En 2019, l’ancien ministre de l’Intérieur Suleyman Soylu a publiquement averti : « En Europe, notamment en Allemagne, il y a des gens qui assistent à des réunions d’organisations terroristes et viennent ensuite en vacances [dans les villes balnéaires d’] Antalya, Bodrum et Mugla. Nous avons pris des précautions maintenant. … Laissez-les venir, voyez s’ils peuvent entrer facilement dans le [pays]. Ce n’est pas si simple. Nous les arrêterons et les renverrons ».
Ironiquement, le gouvernement Erdogan a facilité l’entrée en Turquie de véritables terroristes appartenant à l’Etat islamique. Bozkurt a mentionné qu’« en 2012, Erdogan a personnellement aidé un ancien financier d’Al-Qaïda à entrer en Turquie, malgré l’interdiction qui lui était imposée par une désignation du Conseil de sécurité de l’ONU, et l’a rencontré secrètement à plusieurs reprises à Istanbul et à Ankara ».
Parfois, le gouvernement turc arrête un visiteur étranger totalement innocent dans le but d’extorquer à un autre pays des faveurs politiques ou l’échange de prisonniers. Un exemple d’un tel chantage turc a eu lieu lorsque le Président. Erdogan a ordonné l’arrestation du pasteur américain Andrew Brunson et a proposé de l’échanger avec Fethullah Gülen, un religieux musulman qui s’était enfui de Turquie vers les États-Unis après avoir été faussement accusé d’avoir fomenté un coup d’État contre Erdogan. Prés. Trump a refusé d’échanger Gulen contre Brunson et a imposé des sanctions à la Turquie. Après avoir purgé deux ans de prison, le pasteur Brunson a finalement été libéré et autorisé à retourner aux États-Unis.
La longue liste d’individus figurant sur la liste noire du gouvernement turc donne lieu à un business lucratif pour certains cabinets d’avocats spécialisés dans la défense des droits des personnes interdites d’entrée dans le pays. Parfois, même après que les tribunaux ont ordonné au gouvernement de retirer le nom d’une personne de la liste noire, le gouvernement turc a refusé d’obtempérer, affirmant que ses preuves ne pouvaient pas être présentées au tribunal car elles étaient considérées comme un secret d’État.

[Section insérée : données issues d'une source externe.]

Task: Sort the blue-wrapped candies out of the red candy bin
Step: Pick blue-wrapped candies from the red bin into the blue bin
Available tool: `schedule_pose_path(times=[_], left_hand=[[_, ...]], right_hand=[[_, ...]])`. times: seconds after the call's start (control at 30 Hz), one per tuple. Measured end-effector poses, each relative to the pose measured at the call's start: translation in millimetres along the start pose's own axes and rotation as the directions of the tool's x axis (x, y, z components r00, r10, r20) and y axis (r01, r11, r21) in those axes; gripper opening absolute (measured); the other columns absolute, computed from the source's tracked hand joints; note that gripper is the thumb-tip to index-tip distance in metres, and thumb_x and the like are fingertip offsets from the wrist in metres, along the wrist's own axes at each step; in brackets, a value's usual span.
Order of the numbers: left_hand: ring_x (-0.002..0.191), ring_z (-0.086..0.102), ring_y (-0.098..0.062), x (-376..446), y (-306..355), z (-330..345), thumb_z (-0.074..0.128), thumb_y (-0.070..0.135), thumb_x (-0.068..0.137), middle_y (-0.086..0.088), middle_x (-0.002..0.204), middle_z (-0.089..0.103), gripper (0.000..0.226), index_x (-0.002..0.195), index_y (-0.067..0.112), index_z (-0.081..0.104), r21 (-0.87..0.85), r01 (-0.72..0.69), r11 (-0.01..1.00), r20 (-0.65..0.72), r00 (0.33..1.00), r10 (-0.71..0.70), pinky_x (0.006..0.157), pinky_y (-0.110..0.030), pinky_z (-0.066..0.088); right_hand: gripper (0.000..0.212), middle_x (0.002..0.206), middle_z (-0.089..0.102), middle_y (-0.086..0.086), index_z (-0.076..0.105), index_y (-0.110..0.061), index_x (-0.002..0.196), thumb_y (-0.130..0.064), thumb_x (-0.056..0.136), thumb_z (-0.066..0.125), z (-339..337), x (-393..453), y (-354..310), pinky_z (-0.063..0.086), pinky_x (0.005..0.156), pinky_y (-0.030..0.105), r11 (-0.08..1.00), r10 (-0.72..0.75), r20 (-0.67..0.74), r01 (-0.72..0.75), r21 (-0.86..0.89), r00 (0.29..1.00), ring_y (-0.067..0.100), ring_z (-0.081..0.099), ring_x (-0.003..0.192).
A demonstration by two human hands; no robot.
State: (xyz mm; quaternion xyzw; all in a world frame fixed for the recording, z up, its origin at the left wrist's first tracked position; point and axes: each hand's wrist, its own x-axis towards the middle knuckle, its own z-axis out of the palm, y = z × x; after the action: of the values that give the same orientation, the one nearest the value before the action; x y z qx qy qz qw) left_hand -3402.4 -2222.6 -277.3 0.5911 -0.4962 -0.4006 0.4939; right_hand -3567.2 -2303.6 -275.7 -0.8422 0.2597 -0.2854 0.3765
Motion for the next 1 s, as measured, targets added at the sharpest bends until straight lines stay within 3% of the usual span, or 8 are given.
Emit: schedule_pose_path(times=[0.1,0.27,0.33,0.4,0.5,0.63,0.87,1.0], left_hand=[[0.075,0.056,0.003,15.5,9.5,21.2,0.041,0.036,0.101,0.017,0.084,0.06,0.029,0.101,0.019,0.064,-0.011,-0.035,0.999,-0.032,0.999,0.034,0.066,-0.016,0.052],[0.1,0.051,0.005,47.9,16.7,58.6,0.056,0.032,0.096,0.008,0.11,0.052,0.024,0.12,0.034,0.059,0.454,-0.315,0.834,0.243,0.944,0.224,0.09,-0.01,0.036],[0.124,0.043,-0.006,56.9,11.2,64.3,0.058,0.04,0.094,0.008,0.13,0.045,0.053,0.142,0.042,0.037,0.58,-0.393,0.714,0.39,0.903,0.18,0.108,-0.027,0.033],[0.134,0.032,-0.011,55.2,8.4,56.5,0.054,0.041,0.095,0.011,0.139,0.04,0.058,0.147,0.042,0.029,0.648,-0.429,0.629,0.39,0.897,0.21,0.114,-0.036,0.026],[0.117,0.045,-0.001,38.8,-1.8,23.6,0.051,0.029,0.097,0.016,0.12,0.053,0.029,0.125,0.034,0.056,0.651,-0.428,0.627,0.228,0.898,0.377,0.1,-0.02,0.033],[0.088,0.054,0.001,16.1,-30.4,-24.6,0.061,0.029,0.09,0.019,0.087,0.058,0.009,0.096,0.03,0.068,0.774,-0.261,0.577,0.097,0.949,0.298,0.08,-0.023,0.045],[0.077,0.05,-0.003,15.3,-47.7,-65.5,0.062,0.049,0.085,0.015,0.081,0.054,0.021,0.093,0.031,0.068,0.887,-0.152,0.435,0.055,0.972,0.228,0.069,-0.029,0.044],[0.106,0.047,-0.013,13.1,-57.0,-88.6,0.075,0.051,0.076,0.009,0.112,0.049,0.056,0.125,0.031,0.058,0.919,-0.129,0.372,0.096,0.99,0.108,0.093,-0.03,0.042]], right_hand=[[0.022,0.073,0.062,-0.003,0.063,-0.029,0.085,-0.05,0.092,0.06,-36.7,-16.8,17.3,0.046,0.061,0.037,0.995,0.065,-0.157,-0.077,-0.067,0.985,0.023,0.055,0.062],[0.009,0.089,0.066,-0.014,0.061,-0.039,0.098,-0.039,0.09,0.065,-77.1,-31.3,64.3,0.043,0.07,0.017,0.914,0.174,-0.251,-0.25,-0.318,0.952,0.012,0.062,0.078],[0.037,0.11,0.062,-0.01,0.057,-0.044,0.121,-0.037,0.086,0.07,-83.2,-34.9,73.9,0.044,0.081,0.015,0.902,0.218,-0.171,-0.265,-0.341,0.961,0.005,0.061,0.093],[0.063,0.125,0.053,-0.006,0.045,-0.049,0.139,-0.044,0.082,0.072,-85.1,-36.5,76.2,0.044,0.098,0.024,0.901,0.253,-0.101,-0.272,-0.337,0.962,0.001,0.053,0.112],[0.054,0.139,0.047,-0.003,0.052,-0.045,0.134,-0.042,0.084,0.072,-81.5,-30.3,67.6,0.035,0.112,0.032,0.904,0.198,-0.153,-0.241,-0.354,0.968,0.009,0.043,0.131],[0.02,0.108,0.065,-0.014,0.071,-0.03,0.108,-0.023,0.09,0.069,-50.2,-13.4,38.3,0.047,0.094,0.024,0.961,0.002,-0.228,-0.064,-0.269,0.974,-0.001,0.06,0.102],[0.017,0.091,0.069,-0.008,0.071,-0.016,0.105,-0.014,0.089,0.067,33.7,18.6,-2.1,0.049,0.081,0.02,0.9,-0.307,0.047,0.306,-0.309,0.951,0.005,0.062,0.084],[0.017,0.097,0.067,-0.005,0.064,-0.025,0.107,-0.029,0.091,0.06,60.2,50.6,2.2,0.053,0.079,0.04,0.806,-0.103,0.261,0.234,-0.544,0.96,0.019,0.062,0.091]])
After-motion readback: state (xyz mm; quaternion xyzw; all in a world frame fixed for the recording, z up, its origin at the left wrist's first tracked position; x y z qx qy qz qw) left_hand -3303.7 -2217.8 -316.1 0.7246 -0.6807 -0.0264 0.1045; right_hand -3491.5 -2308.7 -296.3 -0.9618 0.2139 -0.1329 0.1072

Bozkurt a conclu son article : « La liste noire sert d’outil dans la boîte à outils du gouvernement Erdogan pour perpétuer une campagne d’intimidation contre les critiques, en particulier les journalistes étrangers, les militants et les défenseurs des droits de l’homme. En refusant l’entrée ou en imposant des expulsions brutales, le gouvernement a utilisé la liste noire pour restreindre les activités de reportage des journalistes étrangers sur le terrain. Au cours de la dernière décennie, de nombreux journalistes étrangers ont été touchés par cette pratique, confrontés aux conséquences de voir leur nom ajouté à la liste. Il semble que le régime répressif du gouvernement Erdogan continuera à maintenir la liste noire dans un avenir proche ».
Une solution simple à ce problème consiste pour les étrangers à ne pas se rendre en Turquie, se protégeant ainsi du harcèlement, de l’expulsion ou de l’arrestation. Le refus d’aller en Turquie porterait un coup dur au pays, alors que des millions de touristes visitent la Turquie chaque année, injectant des dizaines de milliards de dollars dans l’économie turque en faillite.